__Problem requirements__.
After finding the line with "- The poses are" in the data below, set down exactly each line through the one with "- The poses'", inclusive, and stop there.

__Dataset extract__.
◆ ◆ ◆ ◆ ◆ ◆ ◆
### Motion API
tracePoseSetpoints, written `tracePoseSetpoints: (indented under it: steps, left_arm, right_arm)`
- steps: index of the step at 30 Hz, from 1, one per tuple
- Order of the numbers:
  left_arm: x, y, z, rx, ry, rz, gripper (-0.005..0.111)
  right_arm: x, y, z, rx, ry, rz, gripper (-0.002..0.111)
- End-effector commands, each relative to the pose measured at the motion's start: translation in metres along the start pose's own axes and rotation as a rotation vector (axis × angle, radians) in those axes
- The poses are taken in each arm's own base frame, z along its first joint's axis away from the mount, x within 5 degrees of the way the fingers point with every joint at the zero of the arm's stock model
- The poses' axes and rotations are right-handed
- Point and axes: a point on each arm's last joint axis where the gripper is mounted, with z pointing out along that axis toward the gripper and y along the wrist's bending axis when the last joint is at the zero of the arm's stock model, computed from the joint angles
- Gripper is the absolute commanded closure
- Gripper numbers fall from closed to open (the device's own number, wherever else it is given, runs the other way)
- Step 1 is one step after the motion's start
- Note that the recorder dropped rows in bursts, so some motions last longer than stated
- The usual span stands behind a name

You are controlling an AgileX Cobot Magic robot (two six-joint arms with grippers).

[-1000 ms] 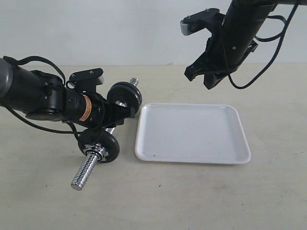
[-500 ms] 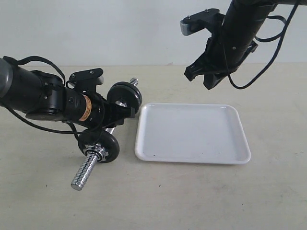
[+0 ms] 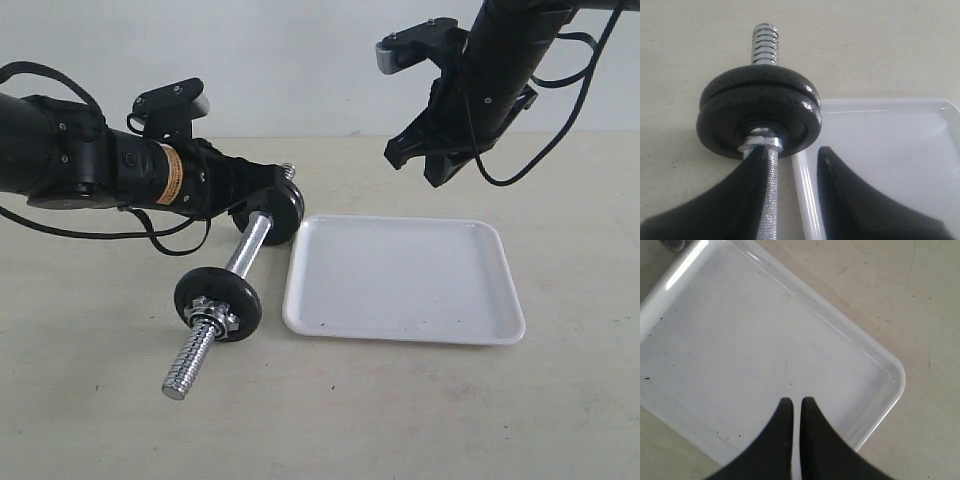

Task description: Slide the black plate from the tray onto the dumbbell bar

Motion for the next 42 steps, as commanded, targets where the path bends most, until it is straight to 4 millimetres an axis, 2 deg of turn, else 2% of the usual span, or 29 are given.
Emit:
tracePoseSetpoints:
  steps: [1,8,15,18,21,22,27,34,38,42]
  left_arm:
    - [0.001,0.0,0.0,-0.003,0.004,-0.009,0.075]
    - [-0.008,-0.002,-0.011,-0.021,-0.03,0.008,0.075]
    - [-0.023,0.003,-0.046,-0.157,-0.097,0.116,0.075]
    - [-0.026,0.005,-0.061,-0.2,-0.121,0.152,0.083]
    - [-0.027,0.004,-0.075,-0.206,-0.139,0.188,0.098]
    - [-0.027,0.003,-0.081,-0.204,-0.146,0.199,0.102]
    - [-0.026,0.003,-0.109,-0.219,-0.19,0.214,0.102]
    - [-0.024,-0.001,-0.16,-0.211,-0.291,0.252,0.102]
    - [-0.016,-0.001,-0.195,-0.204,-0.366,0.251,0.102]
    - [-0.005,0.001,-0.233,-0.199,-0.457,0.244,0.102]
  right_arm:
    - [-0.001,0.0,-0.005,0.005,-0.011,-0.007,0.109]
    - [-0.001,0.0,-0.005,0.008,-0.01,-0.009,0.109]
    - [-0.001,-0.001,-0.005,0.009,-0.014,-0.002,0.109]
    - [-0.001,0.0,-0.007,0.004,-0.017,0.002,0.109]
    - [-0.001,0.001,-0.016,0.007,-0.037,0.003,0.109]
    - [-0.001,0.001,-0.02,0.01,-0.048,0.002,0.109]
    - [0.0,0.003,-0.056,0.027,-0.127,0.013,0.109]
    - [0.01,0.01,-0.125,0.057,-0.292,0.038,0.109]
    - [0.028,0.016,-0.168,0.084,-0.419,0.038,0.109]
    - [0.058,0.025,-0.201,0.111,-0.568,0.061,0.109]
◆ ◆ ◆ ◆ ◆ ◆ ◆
__Solution to this exercise__.
- The poses are taken in each arm's own base frame, z along its first joint's axis away from the mount, x within 5 degrees of the way the fingers point with every joint at the zero of the arm's stock model
- The poses' axes and rotations are right-handed

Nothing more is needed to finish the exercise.